News In Brief
The first comprehensive nationwide study of voting patterns and error rates in the 2000 presidential election showed that votes cast in congressional districts with low incomes and high percentages of minorities were far more likely to be discarded, the Washington Post reported. The study, prepared by minority staff members of the House Government Reform Committee, showed that 4 percent of all presidential ballots cast in low-income districts were not tallied, compared with 1.2 percent in higher-income districts. The new report concludes that modern voting machines can help to close that gap.
Thunderstorms dumped nearly eight inches of rain on Mullens, W.Va., Sunday as the southern and central part of the state continued to deal with weather-related challenges. The region, hit by a month of repeated rains that began in mid-May, was already trying to recover when the latest storm hit.

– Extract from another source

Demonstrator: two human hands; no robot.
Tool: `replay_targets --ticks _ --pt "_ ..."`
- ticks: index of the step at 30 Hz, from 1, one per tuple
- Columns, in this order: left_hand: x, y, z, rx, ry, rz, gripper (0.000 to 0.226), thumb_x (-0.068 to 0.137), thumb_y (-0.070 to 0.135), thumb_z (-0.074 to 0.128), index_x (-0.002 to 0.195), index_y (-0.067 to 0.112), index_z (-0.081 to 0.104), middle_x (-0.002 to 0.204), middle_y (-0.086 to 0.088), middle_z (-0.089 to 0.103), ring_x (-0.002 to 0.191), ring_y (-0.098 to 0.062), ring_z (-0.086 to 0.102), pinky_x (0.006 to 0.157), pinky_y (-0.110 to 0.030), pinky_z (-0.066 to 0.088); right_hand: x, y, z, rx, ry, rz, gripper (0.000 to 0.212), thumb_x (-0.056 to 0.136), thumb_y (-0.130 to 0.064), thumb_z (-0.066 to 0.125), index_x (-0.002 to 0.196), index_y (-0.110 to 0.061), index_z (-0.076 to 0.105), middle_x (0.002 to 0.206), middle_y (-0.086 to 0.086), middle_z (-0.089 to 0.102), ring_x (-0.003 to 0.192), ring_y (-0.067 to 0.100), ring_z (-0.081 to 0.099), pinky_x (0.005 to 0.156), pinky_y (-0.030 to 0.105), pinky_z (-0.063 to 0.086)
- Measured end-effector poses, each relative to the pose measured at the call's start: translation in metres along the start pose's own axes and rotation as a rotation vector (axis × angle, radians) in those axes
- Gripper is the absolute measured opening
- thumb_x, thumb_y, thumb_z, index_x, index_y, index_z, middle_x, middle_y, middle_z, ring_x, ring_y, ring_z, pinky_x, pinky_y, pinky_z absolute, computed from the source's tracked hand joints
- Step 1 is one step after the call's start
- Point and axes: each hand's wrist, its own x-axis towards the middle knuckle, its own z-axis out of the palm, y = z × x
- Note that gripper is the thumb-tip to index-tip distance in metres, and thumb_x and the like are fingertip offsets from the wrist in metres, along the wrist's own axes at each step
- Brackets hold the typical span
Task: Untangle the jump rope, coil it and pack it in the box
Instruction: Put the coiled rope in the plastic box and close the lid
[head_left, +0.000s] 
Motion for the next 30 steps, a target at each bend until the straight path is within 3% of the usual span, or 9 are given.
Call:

The mental competency of ex-Ku Klux Klansman Bobby Frank Cherry to stand trial in Birmingham, Ala., was to be determined by Circuit Judge James Garrett in a hearing yesterday. Cherry, who has received conflicting assessments of his mental state, was indicted last year on charges that he and fellow ex-Klansman Thomas Blanton Jr. helped plant a bomb that killed four black girls outside a church. Blanton was convicted of murder and sentenced to life in prison. Cherry's trial has been postponed.
The five astronauts assigned to deliver a $164 million airlock to the International Space Station have arrived in Cape Canaveral, Fla. Their mission on board the shuttle Atlantis, delayed a month, is set to launch Thursday morning.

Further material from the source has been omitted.